Exercise description
Your reply should be one number, which is how many lines in the listing below contain "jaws".

####

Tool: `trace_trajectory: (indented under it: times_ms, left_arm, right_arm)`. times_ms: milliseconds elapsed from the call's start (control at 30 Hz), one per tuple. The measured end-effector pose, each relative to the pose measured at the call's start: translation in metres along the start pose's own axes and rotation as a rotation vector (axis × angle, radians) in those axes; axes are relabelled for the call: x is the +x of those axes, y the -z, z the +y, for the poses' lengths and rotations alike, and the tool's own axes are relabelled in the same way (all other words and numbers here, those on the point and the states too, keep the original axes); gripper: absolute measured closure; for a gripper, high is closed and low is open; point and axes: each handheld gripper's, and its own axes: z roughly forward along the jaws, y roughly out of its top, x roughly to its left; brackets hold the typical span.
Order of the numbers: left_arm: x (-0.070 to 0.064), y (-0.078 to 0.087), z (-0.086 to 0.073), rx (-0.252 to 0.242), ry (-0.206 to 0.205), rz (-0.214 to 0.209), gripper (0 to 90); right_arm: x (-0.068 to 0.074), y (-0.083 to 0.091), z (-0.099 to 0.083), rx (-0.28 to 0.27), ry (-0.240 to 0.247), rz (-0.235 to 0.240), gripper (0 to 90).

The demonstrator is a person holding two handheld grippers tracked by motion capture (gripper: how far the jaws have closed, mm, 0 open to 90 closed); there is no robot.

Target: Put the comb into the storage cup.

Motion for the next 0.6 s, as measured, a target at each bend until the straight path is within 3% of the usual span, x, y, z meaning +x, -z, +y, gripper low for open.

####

Task solution
2